══ Provided entries ══

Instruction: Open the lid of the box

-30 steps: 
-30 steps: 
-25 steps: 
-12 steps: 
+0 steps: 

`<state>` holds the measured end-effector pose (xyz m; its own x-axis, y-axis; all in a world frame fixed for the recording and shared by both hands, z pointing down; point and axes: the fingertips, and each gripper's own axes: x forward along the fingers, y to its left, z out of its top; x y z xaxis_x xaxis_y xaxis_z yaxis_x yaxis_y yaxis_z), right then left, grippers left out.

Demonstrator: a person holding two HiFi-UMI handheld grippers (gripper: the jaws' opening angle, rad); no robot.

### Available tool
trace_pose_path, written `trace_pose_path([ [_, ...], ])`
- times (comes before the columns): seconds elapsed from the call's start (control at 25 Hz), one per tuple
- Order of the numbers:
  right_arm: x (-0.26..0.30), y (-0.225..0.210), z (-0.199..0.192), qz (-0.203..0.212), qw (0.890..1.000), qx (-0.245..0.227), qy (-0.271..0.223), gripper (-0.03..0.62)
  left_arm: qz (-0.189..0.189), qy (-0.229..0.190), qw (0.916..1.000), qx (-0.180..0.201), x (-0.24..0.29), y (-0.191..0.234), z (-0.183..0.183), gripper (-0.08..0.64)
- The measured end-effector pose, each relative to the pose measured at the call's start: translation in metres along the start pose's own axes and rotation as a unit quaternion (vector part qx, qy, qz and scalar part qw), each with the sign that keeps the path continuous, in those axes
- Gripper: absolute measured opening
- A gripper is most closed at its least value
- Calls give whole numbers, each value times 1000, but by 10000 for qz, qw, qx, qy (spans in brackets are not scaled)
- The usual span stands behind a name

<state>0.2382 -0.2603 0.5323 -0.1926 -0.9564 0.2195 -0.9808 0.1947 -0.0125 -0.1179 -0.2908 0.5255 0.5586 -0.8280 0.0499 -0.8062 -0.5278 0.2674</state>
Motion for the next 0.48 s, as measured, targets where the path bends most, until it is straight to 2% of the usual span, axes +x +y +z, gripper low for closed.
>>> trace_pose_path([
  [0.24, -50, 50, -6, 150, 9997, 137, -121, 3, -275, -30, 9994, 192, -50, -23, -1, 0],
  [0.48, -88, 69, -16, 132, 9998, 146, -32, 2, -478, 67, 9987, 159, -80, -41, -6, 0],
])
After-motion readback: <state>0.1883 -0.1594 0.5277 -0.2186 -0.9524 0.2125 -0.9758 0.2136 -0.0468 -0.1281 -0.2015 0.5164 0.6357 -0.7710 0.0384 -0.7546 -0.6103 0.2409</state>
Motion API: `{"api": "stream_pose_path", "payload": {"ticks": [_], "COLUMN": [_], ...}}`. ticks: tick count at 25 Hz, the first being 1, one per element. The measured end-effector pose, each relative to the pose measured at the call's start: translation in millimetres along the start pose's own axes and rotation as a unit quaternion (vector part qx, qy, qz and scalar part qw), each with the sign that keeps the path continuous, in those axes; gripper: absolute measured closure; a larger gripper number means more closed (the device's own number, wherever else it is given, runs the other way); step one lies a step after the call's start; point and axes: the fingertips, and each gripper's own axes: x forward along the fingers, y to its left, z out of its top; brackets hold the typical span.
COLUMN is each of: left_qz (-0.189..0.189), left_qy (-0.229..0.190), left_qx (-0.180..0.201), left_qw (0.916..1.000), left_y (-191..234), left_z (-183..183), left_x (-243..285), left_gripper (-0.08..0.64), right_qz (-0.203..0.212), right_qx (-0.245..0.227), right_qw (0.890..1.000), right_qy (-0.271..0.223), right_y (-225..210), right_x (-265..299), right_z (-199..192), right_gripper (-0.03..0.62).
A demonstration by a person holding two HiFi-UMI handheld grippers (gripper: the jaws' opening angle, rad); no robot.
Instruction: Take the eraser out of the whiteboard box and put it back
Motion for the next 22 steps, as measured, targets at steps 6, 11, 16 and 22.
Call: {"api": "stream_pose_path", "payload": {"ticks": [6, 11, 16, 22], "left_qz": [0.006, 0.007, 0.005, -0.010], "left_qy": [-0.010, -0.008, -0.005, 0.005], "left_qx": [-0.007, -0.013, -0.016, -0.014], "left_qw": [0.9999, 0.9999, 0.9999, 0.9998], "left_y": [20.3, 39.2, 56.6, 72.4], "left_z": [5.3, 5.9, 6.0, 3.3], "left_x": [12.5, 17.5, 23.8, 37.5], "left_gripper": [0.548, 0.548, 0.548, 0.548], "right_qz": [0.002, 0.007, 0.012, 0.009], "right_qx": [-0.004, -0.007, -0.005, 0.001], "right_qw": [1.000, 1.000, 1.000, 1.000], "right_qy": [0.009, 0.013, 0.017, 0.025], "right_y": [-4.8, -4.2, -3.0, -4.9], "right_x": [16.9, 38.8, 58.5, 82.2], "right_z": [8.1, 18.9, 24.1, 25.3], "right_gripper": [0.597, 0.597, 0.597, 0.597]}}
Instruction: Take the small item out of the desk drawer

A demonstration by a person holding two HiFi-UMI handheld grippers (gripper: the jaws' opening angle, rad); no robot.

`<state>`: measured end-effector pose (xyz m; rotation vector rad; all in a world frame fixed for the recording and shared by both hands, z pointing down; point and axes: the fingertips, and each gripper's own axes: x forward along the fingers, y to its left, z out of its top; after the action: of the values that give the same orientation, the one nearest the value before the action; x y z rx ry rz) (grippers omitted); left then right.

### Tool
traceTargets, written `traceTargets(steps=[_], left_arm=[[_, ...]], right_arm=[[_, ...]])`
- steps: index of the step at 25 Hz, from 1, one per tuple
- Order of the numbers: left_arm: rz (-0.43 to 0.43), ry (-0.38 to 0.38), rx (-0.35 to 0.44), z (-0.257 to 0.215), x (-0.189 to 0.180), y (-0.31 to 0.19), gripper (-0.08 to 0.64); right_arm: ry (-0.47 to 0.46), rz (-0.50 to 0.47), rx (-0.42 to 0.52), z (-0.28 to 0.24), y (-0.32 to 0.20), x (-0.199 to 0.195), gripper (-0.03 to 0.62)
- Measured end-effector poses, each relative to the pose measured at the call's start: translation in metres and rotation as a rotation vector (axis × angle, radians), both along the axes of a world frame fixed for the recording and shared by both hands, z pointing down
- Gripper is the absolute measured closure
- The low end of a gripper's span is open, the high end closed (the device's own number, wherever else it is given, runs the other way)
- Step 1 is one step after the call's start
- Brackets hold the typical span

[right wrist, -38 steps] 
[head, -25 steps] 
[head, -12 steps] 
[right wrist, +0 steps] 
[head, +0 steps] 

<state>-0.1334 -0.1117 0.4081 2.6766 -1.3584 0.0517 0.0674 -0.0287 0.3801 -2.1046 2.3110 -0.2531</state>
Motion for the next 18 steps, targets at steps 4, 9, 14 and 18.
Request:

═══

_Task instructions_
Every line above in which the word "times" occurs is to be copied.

_Written response_
- times (comes before the columns): seconds elapsed from the call's start (control at 25 Hz), one per tuple
- Calls give whole numbers, each value times 1000, but by 10000 for qz, qw, qx, qy (spans in brackets are not scaled)

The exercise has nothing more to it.